I use Sony bluetooth earbuds. They’re not too expensive — about $20-$30 at Target or Walmart — and seem to hold up well. I’m on my second pair in about three years, and that’s only because I lost the first ones. I like bluetooth earbuds because they don’t need to be connected to my phone with a cord, which can annoyingly hit me in the face and blow all over if it’s windy.
Virtual run options
A great resource for virtual runs is Mnruns.com . Several fall events are scheduled over the next couple months — like the Bigfoot Halloween Hustle or the quirky Stranger Distances race, based on the popular TV show “Stranger Things” and featuring distances like 3.2, 6.7 and 11.11 miles. Race swag — like T-shirts, certificates and medals — are mailed to each participant. Event fees support charities, like Susan G. Komen and Special Olympics, and each run features a unique hashtag to use with pictures and posts for social media to build a virtual community.
Virtual runs are perfect for a night owl like me because I don’t have to force myself out of bed early on a Saturday to be at a starting line by 8 a.m. I can sleep in and log my run whenever I want.
I also like that I can do the run by myself. I’m definitely what you’d call a casual runner. I’ve been running on and off since my days of competitive high school distance running in track and cross-country. I can usually get a nice stride going for a couple months — whether it’s running outside in warmer weather or visiting the gym regularly — but I always seem to fade out of it for a while before coming back. That means I’m not always in the greatest shape, and I’m definitely not the fastest runner. Sometimes races can be intimidating for those of us who are on the slower side. I have a nasty tendency to compare my abilities with others and can get quite downtrodden when I see more athletic runners speeding past me. I do, however, like running on my own. I don’t have anyone else to compare myself to, so I can go at my own pace without feeling like I’m being left in the dust. I realize not having other runners around isn’t ideal for the more competitive athletes who are in it to win it, but for us more leisurely folks, it’s a nice perk.

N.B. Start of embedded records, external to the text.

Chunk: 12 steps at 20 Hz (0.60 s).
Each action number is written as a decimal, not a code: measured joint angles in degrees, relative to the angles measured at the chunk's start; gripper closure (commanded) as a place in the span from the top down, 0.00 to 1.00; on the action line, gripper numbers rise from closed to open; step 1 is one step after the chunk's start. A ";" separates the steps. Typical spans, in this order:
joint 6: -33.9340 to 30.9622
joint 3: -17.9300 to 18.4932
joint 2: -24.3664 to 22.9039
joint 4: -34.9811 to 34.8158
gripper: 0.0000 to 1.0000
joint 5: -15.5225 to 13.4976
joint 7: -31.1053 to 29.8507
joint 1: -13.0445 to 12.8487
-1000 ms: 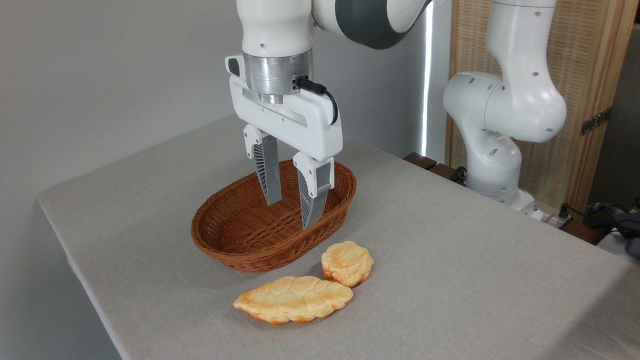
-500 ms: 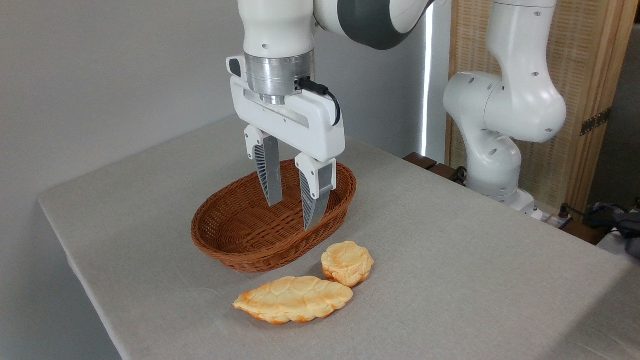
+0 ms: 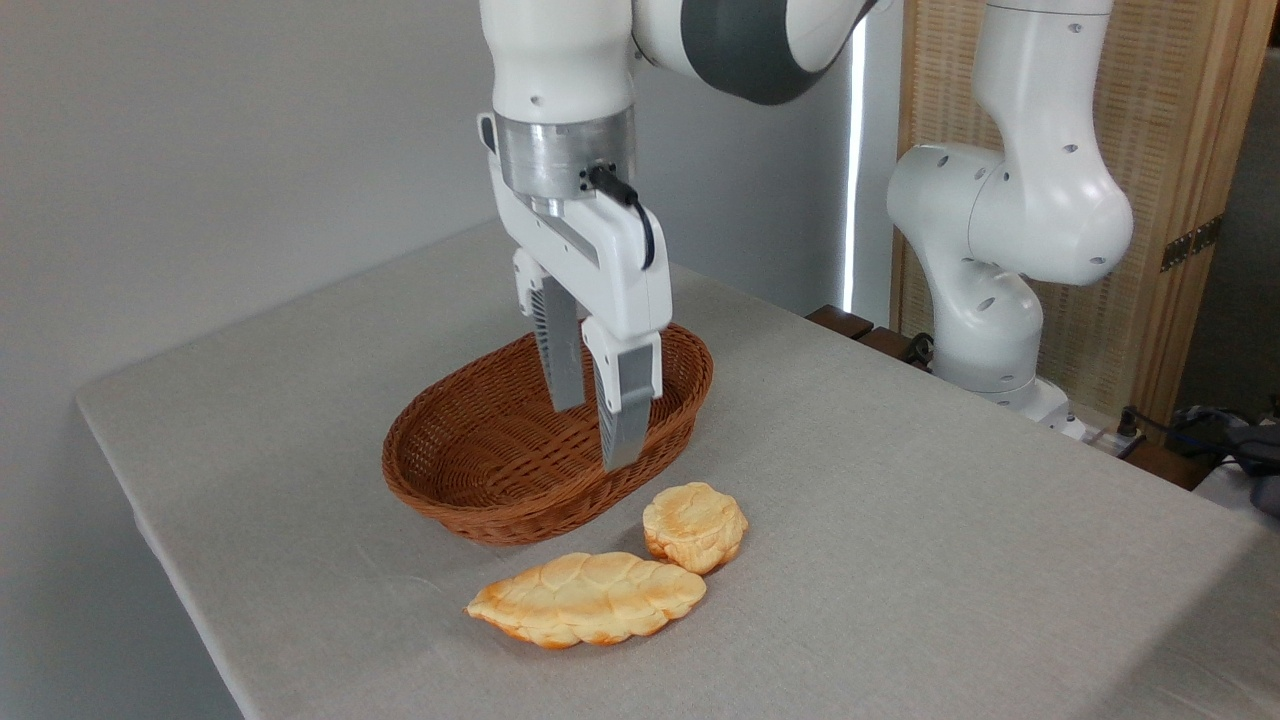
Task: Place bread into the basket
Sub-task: 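Lower the gripper onto the long flat pastry and close on it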
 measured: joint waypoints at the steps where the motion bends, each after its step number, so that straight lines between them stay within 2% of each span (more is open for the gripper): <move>1: 0.00 0.80 0.08 -0.64 1.00 0.01 2.97 0.01; 4: 0.17 4.56 0.34 -2.73 1.00 0.01 14.19 0.10; 6: 0.65 6.72 0.44 -3.26 1.00 0.01 19.62 0.15; 8: 3.00 7.72 0.76 -4.16 1.00 0.01 22.39 0.16; 12: 10.49 7.80 2.69 -6.99 1.00 0.14 23.12 -0.07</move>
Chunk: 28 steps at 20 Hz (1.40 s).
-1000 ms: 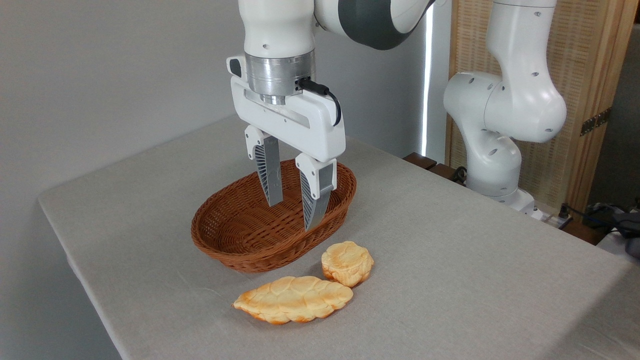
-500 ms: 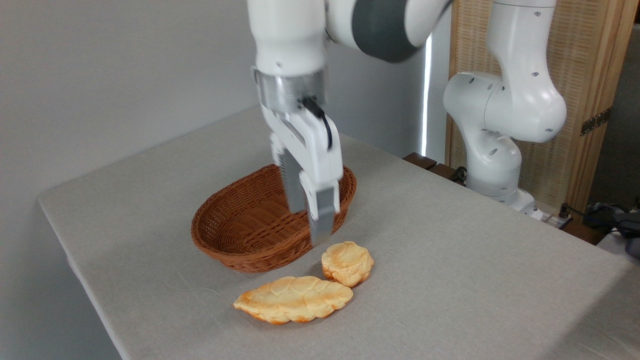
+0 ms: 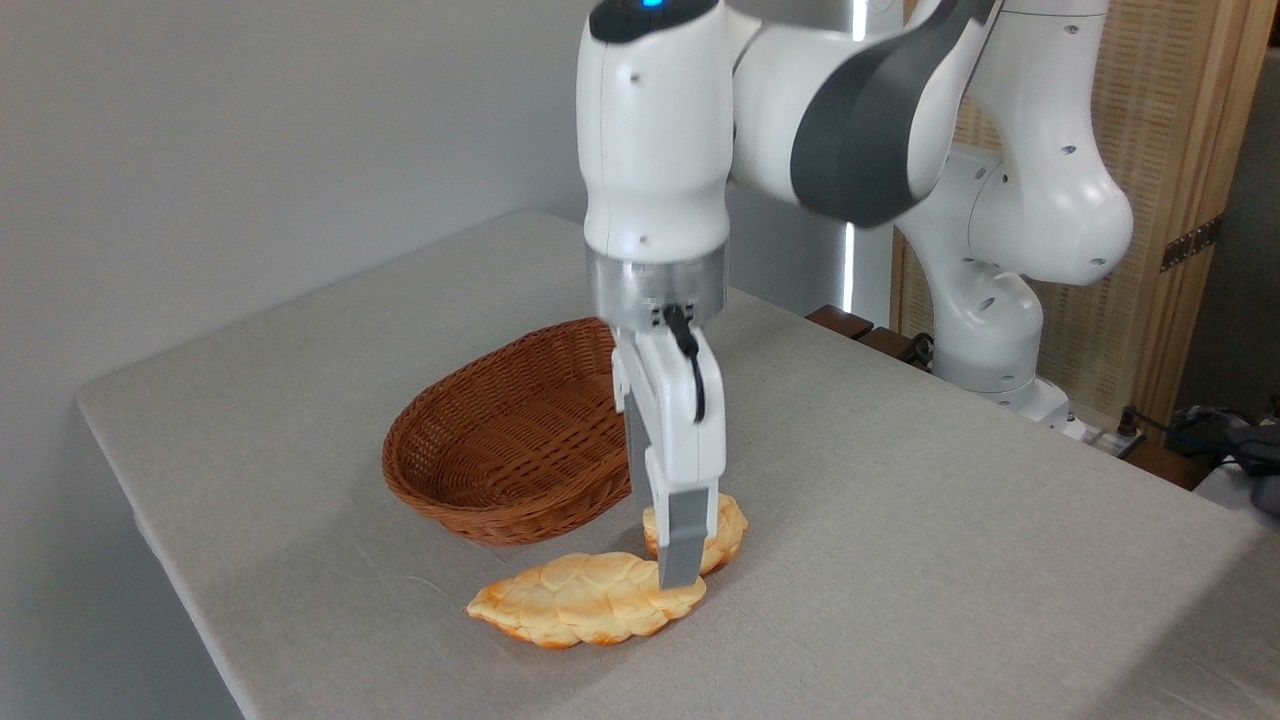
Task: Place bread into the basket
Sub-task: 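Lower the gripper onto the long flat pastry and close on it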
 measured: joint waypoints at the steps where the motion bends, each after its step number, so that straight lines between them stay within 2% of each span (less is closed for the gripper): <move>1: 1.52 0.00 0.77 -0.27 1.00 0.01 0.00 -0.06; 5: 5.53 -0.02 3.37 -0.40 1.00 0.01 0.00 -0.33; 9: 5.92 -0.32 4.43 -0.40 1.00 -0.22 0.00 -1.11; 13: 5.93 -0.44 4.75 -0.40 1.00 -2.96 -0.02 -1.96; 26: 8.96 -0.47 7.14 -0.39 1.00 -3.07 -0.02 -2.74; 28: 8.96 -0.48 7.18 -0.39 0.75 -3.07 -0.02 -3.10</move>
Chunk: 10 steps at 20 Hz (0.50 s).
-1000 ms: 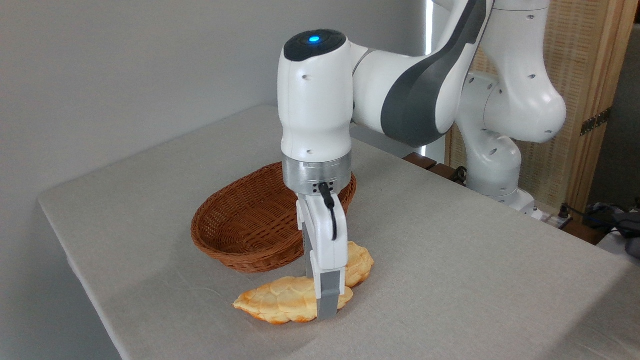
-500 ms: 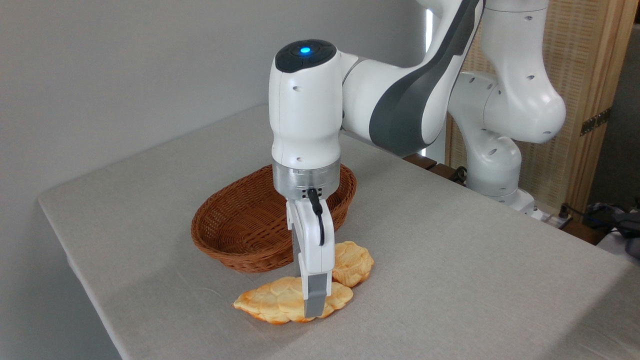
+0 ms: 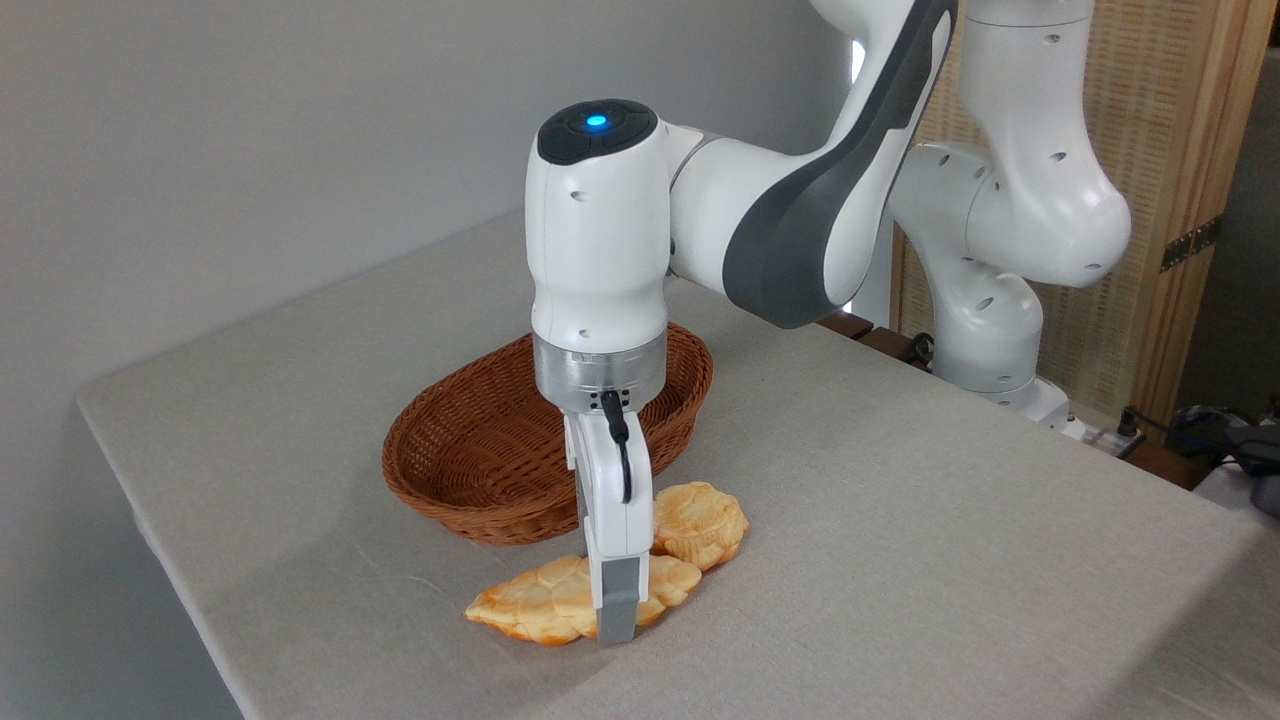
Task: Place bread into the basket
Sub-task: 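Lower the gripper onto the long flat pastry and close on it, then lift the long pastry and carry it over the wicker basket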
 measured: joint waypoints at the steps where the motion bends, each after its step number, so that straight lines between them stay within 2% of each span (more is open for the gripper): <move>1: 0.00 0.00 0.01 0.00 0.62 0.00 0.00 -0.11; 2: 0.00 0.00 0.02 0.00 0.57 0.00 0.00 -0.19; 7: 0.00 0.00 0.08 0.00 0.60 0.00 0.00 -0.22; 9: 0.00 0.00 0.13 0.00 0.58 0.00 0.00 -0.22; 10: 0.00 0.00 0.15 0.00 0.55 0.00 0.00 -0.23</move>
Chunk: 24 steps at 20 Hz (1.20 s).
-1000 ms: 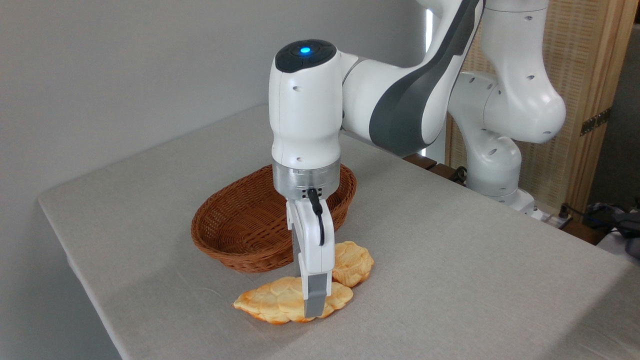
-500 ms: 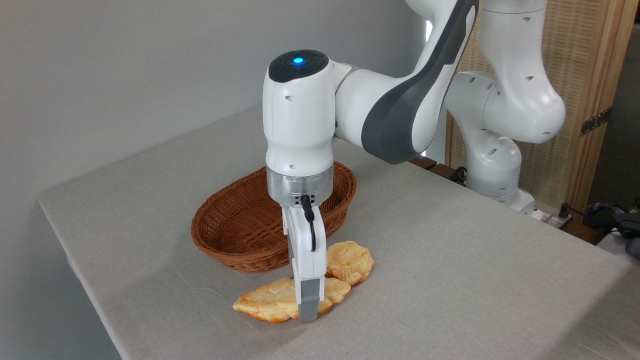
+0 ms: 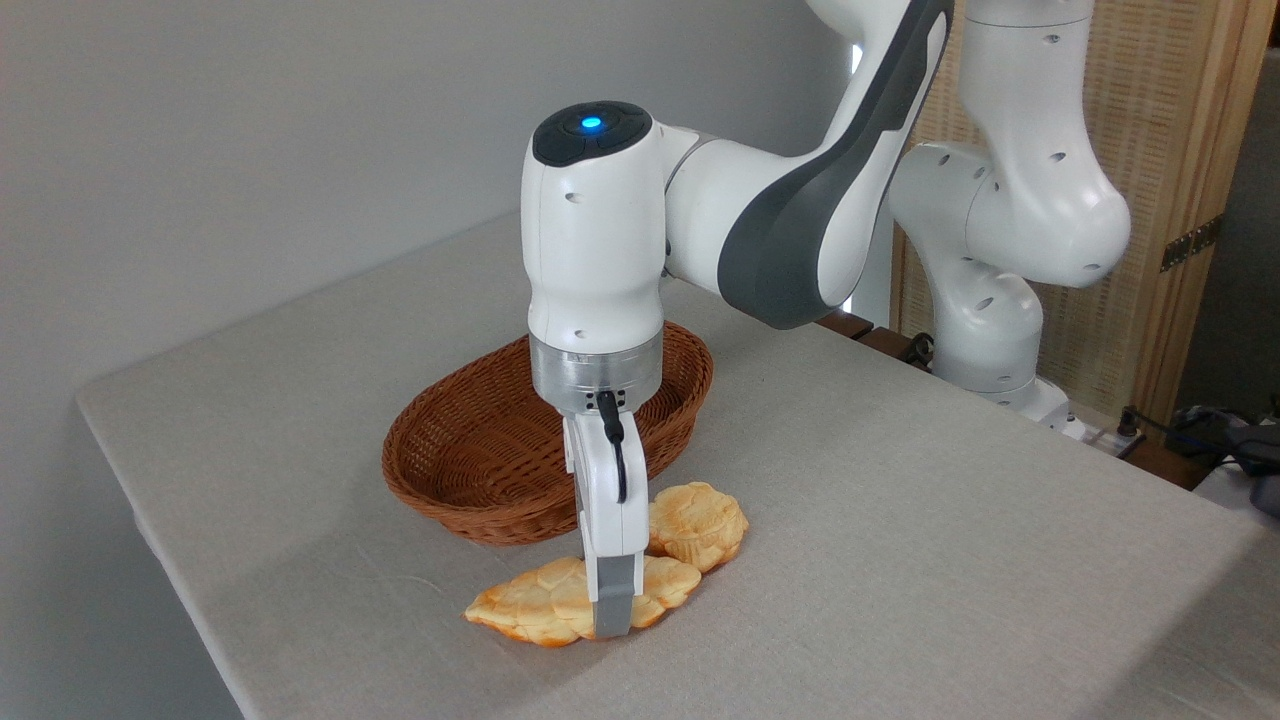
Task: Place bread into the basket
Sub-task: 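Lift the long pastry and carry it over the wicker basket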
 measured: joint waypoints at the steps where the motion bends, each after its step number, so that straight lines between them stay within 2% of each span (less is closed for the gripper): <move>1: 0.00 0.00 0.01 0.00 0.54 0.00 0.00 0.00; 18: 0.04 0.42 -0.40 1.37 0.57 -0.19 -0.56 0.16; 21: 0.04 0.58 -1.07 2.92 0.57 -0.20 -2.77 0.35; 24: 0.04 0.52 -1.80 4.01 0.57 -0.75 -7.46 0.32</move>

And by choosing your own course, the run can be as easy or difficult as you’d like to make it. Beginner? Pick something nice and flat. Want a challenge? Find a few hills and push your limits.
Virtual runs can also help keep up motivation to work out through the winter, when leaving the house at night seems to get harder and harder. Mnruns.com even has a Santa Shuffle scheduled for December, complete with holiday swag. Funds raised go to Toys for Tots.
The Santa Shuffle will most likely require indoor equipment like a treadmill, but until then, I suggest finding a fall event and getting outside before the freezing temperatures come.